As part of the ramp-up, Taobao and Ele.me said they would offer over 10 billion yuan in subsidies to attract merchants and buyers to its new instant retail network. By early June, they had achieved over 40 million daily deliveries.

Alibaba made its move more than a year after JD.com, which launched its Miaosong, or "one second delivery," instant demand retail platform in May 2024, followed by a new food delivery service in February. In a research report in early June, HSBC noted that JD.com had achieved 25 million daily deliveries since it launched the food delivery service, advertising zero commission fees for restaurants that signed up before May 1.

In April, JD.com said it would hire 50,000 more full-time couriers for Miaosong, delivering items from its network of 100,000 JD.com-branded offline stores, and adding to its existing 1.2 million to 1.3 million active riders. The same month JD.com also privatized Dada Nexus, and has pledged 10 billion yuan in subsidies for its instant retail initiatives over the next year.

Also in April, Pinduoduo announced it would invest 100 billion yuan to transform and upgrade its platform for merchants, which many interpreted as showing it would enter the instant retail race.

Meituan, the takeout dining leader with 65% of the market, double Ele.me's 33%, rebranded its 7-year-old on-demand retail business in April as well.
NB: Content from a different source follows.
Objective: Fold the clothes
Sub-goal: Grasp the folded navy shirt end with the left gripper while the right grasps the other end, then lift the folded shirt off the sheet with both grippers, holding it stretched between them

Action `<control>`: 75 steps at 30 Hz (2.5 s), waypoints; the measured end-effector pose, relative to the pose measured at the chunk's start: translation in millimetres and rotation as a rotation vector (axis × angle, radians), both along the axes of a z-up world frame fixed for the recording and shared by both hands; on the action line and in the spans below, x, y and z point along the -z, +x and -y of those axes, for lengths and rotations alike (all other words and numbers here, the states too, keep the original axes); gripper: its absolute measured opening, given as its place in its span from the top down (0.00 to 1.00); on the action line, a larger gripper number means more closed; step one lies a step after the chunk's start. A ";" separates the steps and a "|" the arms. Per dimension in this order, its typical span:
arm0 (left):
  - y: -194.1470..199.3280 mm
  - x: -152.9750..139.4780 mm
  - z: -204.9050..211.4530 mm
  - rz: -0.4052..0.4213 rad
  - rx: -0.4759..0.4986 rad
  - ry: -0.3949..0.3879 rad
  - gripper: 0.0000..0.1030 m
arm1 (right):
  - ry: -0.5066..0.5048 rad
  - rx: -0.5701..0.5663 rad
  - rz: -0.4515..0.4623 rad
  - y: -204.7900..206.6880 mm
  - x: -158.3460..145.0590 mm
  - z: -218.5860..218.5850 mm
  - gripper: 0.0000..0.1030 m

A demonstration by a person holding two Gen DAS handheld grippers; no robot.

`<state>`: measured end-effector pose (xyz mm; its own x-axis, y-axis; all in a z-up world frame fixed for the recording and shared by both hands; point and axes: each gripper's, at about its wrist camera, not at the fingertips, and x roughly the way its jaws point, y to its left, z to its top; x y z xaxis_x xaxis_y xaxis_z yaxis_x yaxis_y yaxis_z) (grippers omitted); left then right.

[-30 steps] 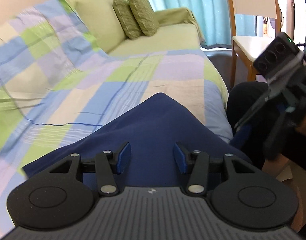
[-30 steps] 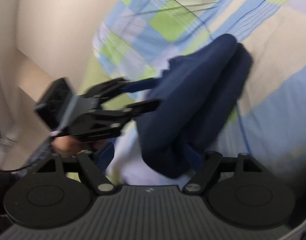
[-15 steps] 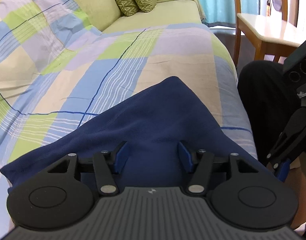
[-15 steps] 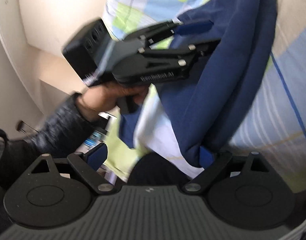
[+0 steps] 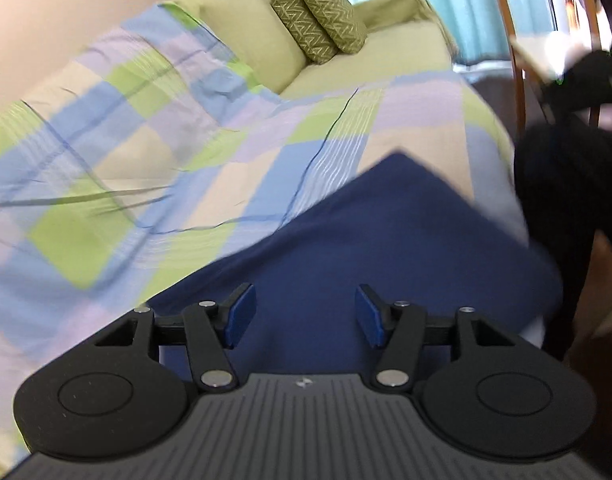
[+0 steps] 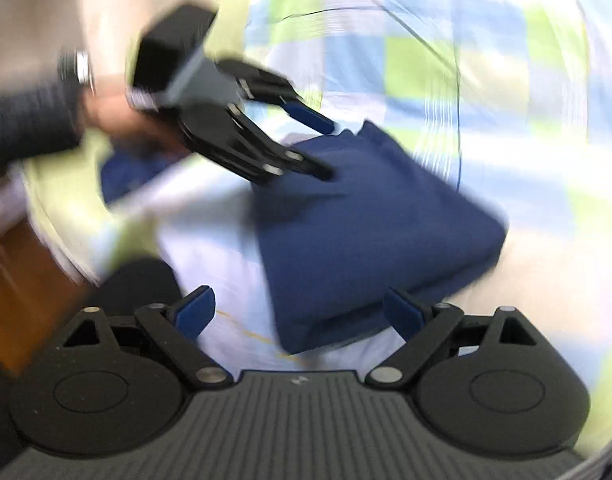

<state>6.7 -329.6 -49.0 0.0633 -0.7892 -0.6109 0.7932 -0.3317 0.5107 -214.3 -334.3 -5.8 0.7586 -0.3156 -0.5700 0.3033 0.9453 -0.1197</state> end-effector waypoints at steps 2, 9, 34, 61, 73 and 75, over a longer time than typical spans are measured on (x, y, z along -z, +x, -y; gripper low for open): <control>2.8 11.8 -24.5 0.096 0.021 0.004 0.42 | -0.248 -0.043 -0.132 26.5 8.8 -31.0 0.25; 12.4 67.7 -58.0 0.330 0.126 -0.016 0.41 | -0.504 -0.053 -0.343 79.6 49.5 -68.9 0.40; 49.9 85.3 -12.1 0.220 0.118 0.016 0.39 | -0.574 0.077 -0.451 113.2 86.9 -50.5 0.42; 45.2 80.3 -6.1 0.248 0.122 0.052 0.39 | -0.585 0.061 -0.451 119.5 90.2 -48.0 0.39; 45.2 81.6 -0.1 0.268 0.137 0.072 0.39 | -0.586 0.044 -0.447 123.2 83.0 -42.1 0.38; 45.1 82.0 0.8 0.278 0.145 0.073 0.38 | -0.597 0.040 -0.449 125.7 82.2 -40.2 0.38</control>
<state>51.8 -330.4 -131.0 0.1261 -0.7568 -0.6414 0.5681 -0.4750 0.6721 -88.6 -294.2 -87.9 0.4749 -0.6910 -0.5450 0.1375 0.6699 -0.7296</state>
It positioned its "Meituan Flash Purchase" as a "new generation shopping platform that accompanies consumers 24 hours a day", selling everything from home appliances to pet supplies.

Meituan said on its latest earnings call last month that its delivery network was processing 20 million orders per day. According to CFO Chen Shaohui, non-catering orders were up 60% in the quarter.
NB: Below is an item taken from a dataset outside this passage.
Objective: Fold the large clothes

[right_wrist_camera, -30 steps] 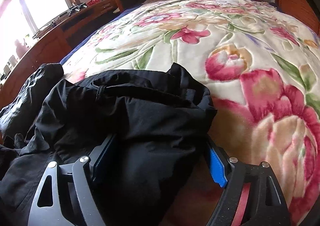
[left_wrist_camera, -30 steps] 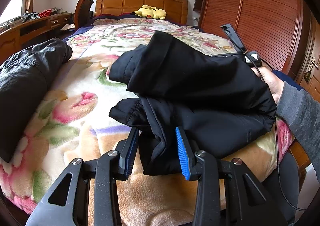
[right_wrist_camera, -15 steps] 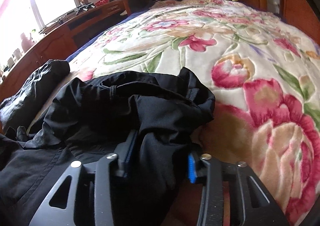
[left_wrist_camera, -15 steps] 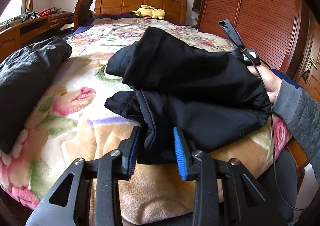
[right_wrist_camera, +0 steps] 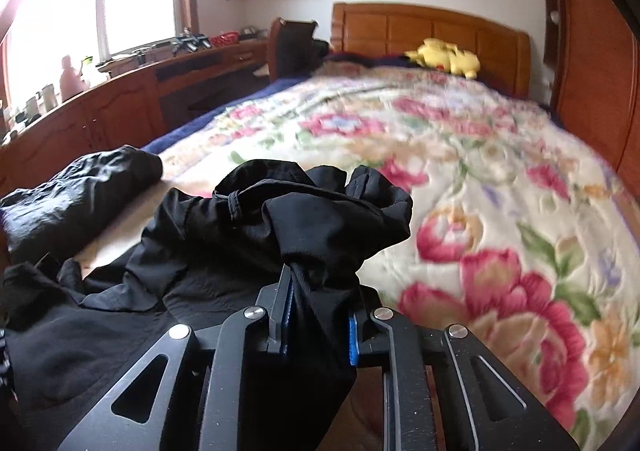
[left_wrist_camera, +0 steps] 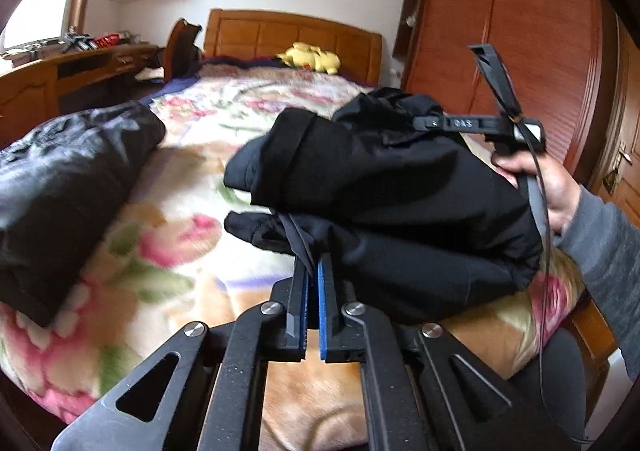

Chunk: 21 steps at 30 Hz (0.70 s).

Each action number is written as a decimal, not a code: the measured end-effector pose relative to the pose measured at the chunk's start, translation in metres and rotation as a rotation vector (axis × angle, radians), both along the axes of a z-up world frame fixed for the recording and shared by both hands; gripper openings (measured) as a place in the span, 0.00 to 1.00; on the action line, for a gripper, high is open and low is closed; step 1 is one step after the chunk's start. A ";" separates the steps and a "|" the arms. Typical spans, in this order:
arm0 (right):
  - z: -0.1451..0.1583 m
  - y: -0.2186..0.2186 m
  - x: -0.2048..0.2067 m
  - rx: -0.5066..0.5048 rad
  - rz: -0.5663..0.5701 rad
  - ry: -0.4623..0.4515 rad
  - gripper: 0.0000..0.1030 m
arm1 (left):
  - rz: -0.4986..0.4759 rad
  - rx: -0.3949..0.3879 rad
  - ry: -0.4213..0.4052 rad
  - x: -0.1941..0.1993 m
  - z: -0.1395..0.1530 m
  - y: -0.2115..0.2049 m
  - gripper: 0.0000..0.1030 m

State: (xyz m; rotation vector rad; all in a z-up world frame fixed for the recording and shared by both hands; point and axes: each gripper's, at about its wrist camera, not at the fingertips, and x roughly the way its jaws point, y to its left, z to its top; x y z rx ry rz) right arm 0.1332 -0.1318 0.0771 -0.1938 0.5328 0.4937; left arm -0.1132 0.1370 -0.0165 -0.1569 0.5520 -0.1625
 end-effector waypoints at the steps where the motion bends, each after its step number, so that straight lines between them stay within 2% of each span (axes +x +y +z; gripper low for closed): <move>1: 0.004 0.003 -0.003 -0.006 0.005 -0.012 0.19 | 0.008 -0.002 -0.018 0.000 0.005 0.005 0.03; 8: 0.029 0.041 -0.020 -0.065 0.040 -0.092 0.18 | 0.048 0.048 -0.095 0.009 0.036 0.040 0.03; 14: 0.059 0.090 -0.021 -0.081 0.067 -0.147 0.18 | 0.113 0.097 -0.175 0.015 0.071 0.089 0.03; 19: 0.081 0.151 -0.023 -0.084 0.120 -0.182 0.18 | 0.208 0.147 -0.213 0.011 0.088 0.143 0.03; 21: 0.084 0.180 -0.025 -0.080 0.148 -0.183 0.18 | 0.286 0.172 -0.216 0.007 0.092 0.173 0.03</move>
Given the intense competition, heavy spending on subsidies and continued regulatory scrutiny, who will come out on top in the new instant retail era is anybody's guess. "We see quick commerce as a huge opportunity," said Alibaba's e-commerce chief Jiang Fan on the company's latest earnings call. "It addresses a widespread, everyday need for consumers across Chinese society. Today it could be a market of 500 to 600 million consumers. Going forward, that could easily become 1 billion consumers."

Alibaba seems to have a leg up over JD.com in the instant retail race, at least in investors' eyes, with a trailing price to earnings (P/E) ratio of 18 that's well ahead of JD.com's 11. But Meituan, known for its aggressive tactics and good execution, is the clear favorite with a P/E ratio of 61.

The analyst community likes all three companies, with 35 of 42 surveyed by Yahoo Finance giving Meituan a "buy" or "strong buy" rating. JD.com looks similar, with 34 out of 37 analysts rating it a "buy" or "strong buy," while 38 out of 40 give Alibaba those two ratings. That seems to show analysts aren't ready to call a winner in the building instant retail race just yet, and much will depend on how the landscape develops in the next few years.